Wakil Bupati HSS H. Suriani menyampaikan bahwa kunjungan ini merupakan langkah serius pemerintah daerah dalam mengajukan permohonan pengerukan pada Sungai Amandit lama dan baru, termasuk masalah ganti rugi lahan disekitar Bendungan Amandit.

“Dampak dari pendangkalan sungai ini menyebabkan lahan pertanian di tiga kecamatan, yakni Kandangan, Kalumpang, dan Simpur, terdampak banjir,” ujarnya.

Langkah cepat ini diharapkan dapat mempercepat realisasi pengerukan, sehingga aktivitas pertanian warga bisa kembali berjalan normal dan mendukung ketahanan pangan di daerah.

Senada dengan itu, Kepala Dinas Pertanian HSS Muhammad Noor menegaskan pentingnya penanganan segera, agar lahan yang selama ini tergenang dapat kembali digunakan untuk menanam.

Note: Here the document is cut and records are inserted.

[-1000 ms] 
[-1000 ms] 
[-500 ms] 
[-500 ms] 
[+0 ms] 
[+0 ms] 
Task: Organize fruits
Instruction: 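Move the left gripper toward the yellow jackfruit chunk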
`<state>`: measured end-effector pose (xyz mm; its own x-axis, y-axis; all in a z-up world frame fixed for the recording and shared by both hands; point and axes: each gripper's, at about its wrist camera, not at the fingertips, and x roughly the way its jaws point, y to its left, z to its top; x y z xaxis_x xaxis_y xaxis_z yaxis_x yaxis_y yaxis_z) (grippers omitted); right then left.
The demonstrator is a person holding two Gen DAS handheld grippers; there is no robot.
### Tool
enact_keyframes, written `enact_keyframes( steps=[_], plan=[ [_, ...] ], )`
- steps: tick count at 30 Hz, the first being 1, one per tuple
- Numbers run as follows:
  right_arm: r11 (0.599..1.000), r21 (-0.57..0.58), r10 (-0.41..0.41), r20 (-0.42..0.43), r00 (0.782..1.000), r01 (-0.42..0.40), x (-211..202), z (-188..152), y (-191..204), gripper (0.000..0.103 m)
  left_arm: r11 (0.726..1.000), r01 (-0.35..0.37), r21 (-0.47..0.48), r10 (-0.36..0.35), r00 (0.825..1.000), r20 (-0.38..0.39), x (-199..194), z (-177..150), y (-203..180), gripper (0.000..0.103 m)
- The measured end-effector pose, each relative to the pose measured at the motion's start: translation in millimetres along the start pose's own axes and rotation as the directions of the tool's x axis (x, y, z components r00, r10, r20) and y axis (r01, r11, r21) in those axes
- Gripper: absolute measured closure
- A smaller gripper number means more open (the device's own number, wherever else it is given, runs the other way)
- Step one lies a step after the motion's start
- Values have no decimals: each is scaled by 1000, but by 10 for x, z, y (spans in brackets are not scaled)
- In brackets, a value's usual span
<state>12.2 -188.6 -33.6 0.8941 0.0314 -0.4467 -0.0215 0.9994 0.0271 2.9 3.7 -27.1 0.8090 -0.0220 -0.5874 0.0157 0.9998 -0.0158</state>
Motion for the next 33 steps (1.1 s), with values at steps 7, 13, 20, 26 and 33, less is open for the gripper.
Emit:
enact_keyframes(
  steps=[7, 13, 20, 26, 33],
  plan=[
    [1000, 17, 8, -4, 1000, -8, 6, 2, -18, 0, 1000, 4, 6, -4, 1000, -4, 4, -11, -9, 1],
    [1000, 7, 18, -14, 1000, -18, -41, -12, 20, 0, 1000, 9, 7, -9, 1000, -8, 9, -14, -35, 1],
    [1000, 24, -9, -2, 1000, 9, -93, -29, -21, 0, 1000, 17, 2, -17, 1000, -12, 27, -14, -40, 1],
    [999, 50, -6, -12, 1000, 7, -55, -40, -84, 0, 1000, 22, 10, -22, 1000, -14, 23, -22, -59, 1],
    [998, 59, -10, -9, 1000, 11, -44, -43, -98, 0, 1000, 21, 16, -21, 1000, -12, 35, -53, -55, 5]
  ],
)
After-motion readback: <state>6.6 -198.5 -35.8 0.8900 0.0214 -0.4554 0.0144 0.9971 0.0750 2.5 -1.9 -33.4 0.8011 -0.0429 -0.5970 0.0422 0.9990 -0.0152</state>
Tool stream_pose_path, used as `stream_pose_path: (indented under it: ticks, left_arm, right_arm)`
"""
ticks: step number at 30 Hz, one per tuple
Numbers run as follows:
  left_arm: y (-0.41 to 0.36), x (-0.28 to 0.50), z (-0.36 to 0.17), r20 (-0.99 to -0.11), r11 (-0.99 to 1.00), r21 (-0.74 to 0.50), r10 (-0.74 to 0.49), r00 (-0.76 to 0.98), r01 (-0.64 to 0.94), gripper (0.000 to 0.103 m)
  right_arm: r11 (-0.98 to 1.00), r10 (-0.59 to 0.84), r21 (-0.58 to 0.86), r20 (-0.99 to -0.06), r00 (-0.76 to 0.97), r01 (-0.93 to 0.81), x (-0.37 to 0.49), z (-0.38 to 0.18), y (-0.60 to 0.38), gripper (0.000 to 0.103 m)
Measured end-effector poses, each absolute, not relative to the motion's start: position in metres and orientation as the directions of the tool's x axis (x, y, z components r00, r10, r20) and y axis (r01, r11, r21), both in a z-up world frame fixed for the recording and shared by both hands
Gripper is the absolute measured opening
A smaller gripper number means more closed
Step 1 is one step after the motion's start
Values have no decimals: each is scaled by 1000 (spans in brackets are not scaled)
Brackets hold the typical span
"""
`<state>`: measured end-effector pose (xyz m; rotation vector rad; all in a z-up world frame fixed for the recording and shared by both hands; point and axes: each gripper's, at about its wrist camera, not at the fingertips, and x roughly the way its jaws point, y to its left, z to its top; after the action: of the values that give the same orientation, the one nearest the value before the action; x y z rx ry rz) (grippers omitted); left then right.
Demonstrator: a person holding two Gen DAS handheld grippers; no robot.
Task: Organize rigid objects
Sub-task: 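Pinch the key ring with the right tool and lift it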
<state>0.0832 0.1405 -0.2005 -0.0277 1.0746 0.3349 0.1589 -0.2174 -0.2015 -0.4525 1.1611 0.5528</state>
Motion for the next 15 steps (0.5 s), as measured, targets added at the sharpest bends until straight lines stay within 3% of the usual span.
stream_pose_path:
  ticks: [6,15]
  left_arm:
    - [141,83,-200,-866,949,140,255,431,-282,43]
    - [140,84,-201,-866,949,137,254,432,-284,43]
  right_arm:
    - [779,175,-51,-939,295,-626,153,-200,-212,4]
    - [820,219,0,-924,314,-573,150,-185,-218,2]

Ia juga menyoroti kendala lain yang masih menghambat, yakni persoalan ganti rugi lahan milik warga di sekitar Bendungan Amandit.

Menurutnya, masih ada warga yang menetapkan harga jual lahan di atas ketentuan. Balai Sungai meminta dukungan Pemkab HSS untuk memberikan pemahaman kepada masyarakat mengenai aturan ganti rugi yang berlaku.

“Kami akan berupaya memberikan pemahaman kepada masyarakat, karena bendungan ini manfaatnya sangat besar bagi sektor pertanian di HSS,” kata Muhammad Noor.

Dengan berbagai langkah ini, Pemkab HSS berharap pembangunan infrastruktur pengairan dan ketahanan pangan bisa berjalan beriringan demi kesejahteraan petani dan masyarakat.